WHAT TO DO :: Set down the data again in full, keeping every line exactly as it is.

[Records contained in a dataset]
--- --- ---

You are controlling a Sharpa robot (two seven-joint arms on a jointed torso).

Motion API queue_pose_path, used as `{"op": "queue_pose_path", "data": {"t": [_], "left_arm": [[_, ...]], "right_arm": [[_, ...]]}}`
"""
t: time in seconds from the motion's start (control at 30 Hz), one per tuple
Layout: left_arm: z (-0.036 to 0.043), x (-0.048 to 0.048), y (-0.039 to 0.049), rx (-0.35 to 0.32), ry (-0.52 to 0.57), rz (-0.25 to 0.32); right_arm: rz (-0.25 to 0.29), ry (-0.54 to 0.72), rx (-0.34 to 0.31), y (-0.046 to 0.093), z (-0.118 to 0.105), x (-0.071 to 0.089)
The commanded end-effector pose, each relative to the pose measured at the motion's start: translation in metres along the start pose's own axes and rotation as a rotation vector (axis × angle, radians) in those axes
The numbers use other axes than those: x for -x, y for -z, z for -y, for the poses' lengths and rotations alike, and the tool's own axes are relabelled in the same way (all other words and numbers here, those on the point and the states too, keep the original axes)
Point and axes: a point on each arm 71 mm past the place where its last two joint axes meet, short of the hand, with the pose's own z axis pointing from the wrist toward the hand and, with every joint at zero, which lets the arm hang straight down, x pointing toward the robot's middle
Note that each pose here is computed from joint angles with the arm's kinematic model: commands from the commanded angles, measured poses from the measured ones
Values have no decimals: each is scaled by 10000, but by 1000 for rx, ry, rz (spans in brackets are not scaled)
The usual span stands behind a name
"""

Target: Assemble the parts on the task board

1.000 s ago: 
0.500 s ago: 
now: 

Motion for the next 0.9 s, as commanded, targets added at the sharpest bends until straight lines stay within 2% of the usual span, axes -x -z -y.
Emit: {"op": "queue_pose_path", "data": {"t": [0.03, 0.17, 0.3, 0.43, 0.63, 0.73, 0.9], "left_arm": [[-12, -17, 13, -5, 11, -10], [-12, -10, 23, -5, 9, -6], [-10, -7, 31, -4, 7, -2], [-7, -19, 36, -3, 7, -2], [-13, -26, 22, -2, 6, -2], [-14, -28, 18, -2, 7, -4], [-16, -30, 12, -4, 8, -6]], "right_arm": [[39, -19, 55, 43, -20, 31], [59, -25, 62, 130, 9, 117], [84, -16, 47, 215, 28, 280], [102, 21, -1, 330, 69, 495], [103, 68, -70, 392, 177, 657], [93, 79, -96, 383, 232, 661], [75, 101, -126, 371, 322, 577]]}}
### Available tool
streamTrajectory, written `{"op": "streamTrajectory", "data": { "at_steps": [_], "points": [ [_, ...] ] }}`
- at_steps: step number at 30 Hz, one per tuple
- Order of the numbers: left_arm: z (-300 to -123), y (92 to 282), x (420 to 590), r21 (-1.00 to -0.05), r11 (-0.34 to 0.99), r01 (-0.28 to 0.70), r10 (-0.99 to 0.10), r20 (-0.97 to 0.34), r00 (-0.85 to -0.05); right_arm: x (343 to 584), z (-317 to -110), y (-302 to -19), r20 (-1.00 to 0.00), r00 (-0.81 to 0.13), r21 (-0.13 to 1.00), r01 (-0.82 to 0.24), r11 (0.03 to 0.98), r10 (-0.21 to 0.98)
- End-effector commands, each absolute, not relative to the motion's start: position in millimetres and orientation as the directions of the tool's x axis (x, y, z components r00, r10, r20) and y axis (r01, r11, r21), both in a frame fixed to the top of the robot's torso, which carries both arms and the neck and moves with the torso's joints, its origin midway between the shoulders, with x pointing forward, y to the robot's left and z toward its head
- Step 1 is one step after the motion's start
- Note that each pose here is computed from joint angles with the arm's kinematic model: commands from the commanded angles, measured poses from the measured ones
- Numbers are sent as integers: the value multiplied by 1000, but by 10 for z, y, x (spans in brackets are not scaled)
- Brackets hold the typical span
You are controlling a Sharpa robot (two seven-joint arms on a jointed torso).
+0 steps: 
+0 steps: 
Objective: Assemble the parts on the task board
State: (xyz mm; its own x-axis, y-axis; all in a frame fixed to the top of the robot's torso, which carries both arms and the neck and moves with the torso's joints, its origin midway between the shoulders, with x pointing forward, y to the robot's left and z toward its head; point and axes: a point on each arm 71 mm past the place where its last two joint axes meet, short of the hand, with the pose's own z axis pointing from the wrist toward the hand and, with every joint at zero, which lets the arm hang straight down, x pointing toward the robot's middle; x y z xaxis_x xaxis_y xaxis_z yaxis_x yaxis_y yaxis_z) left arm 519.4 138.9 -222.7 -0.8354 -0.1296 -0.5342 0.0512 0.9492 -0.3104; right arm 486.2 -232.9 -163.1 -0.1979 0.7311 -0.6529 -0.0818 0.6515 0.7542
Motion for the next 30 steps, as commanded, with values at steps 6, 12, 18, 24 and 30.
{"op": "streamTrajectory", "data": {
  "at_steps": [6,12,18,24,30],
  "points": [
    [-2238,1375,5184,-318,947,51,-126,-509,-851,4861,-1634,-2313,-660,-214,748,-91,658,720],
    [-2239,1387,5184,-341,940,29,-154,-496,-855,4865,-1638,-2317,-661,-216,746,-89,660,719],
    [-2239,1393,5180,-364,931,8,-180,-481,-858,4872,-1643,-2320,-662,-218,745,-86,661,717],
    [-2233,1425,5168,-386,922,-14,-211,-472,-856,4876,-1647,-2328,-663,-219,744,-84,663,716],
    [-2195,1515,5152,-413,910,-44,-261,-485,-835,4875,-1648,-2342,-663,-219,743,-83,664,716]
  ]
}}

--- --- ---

EXPECTED ANSWER ::
You are controlling a Sharpa robot (two seven-joint arms on a jointed torso).

Motion API queue_pose_path, used as `{"op": "queue_pose_path", "data": {"t": [_], "left_arm": [[_, ...]], "right_arm": [[_, ...]]}}`
"""
t: time in seconds from the motion's start (control at 30 Hz), one per tuple
Layout: left_arm: z (-0.036 to 0.043), x (-0.048 to 0.048), y (-0.039 to 0.049), rx (-0.35 to 0.32), ry (-0.52 to 0.57), rz (-0.25 to 0.32); right_arm: rz (-0.25 to 0.29), ry (-0.54 to 0.72), rx (-0.34 to 0.31), y (-0.046 to 0.093), z (-0.118 to 0.105), x (-0.071 to 0.089)
The commanded end-effector pose, each relative to the pose measured at the motion's start: translation in metres along the start pose's own axes and rotation as a rotation vector (axis × angle, radians) in those axes
The numbers use other axes than those: x for -x, y for -z, z for -y, for the poses' lengths and rotations alike, and the tool's own axes are relabelled in the same way (all other words and numbers here, those on the point and the states too, keep the original axes)
Point and axes: a point on each arm 71 mm past the place where its last two joint axes meet, short of the hand, with the pose's own z axis pointing from the wrist toward the hand and, with every joint at zero, which lets the arm hang straight down, x pointing toward the robot's middle
Note that each pose here is computed from joint angles with the arm's kinematic model: commands from the commanded angles, measured poses from the measured ones
Values have no decimals: each is scaled by 10000, but by 1000 for rx, ry, rz (spans in brackets are not scaled)
The usual span stands behind a name
"""

Target: Assemble the parts on the task board

1.000 s ago: 
0.500 s ago: 
now: 

Motion for the next 0.9 s, as commanded, targets added at the sharpest bends until straight lines stay within 2% of the usual span, axes -x -z -y.
Emit: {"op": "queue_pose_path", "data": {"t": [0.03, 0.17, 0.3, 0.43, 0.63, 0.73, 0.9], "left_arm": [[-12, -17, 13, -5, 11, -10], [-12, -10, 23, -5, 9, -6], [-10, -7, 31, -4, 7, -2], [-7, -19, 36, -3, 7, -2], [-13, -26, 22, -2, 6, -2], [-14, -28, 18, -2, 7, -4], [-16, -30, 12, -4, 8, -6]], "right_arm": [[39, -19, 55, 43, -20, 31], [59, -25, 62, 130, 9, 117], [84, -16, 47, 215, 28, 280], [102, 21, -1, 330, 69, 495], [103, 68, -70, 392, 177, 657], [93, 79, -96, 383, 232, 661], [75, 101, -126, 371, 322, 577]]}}
### Available tool
streamTrajectory, written `{"op": "streamTrajectory", "data": { "at_steps": [_], "points": [ [_, ...] ] }}`
- at_steps: step number at 30 Hz, one per tuple
- Order of the numbers: left_arm: z (-300 to -123), y (92 to 282), x (420 to 590), r21 (-1.00 to -0.05), r11 (-0.34 to 0.99), r01 (-0.28 to 0.70), r10 (-0.99 to 0.10), r20 (-0.97 to 0.34), r00 (-0.85 to -0.05); right_arm: x (343 to 584), z (-317 to -110), y (-302 to -19), r20 (-1.00 to 0.00), r00 (-0.81 to 0.13), r21 (-0.13 to 1.00), r01 (-0.82 to 0.24), r11 (0.03 to 0.98), r10 (-0.21 to 0.98)
- End-effector commands, each absolute, not relative to the motion's start: position in millimetres and orientation as the directions of the tool's x axis (x, y, z components r00, r10, r20) and y axis (r01, r11, r21), both in a frame fixed to the top of the robot's torso, which carries both arms and the neck and moves with the torso's joints, its origin midway between the shoulders, with x pointing forward, y to the robot's left and z toward its head
- Step 1 is one step after the motion's start
- Note that each pose here is computed from joint angles with the arm's kinematic model: commands from the commanded angles, measured poses from the measured ones
- Numbers are sent as integers: the value multiplied by 1000, but by 10 for z, y, x (spans in brackets are not scaled)
- Brackets hold the typical span
You are controlling a Sharpa robot (two seven-joint arms on a jointed torso).
+0 steps: 
+0 steps: 
Objective: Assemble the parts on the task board
State: (xyz mm; its own x-axis, y-axis; all in a frame fixed to the top of the robot's torso, which carries both arms and the neck and moves with the torso's joints, its origin midway between the shoulders, with x pointing forward, y to the robot's left and z toward its head; point and axes: a point on each arm 71 mm past the place where its last two joint axes meet, short of the hand, with the pose's own z axis pointing from the wrist toward the hand and, with every joint at zero, which lets the arm hang straight down, x pointing toward the robot's middle; x y z xaxis_x xaxis_y xaxis_z yaxis_x yaxis_y yaxis_z) left arm 519.4 138.9 -222.7 -0.8354 -0.1296 -0.5342 0.0512 0.9492 -0.3104; right arm 486.2 -232.9 -163.1 -0.1979 0.7311 -0.6529 -0.0818 0.6515 0.7542
Motion for the next 30 steps, as commanded, with values at steps 6, 12, 18, 24 and 30.
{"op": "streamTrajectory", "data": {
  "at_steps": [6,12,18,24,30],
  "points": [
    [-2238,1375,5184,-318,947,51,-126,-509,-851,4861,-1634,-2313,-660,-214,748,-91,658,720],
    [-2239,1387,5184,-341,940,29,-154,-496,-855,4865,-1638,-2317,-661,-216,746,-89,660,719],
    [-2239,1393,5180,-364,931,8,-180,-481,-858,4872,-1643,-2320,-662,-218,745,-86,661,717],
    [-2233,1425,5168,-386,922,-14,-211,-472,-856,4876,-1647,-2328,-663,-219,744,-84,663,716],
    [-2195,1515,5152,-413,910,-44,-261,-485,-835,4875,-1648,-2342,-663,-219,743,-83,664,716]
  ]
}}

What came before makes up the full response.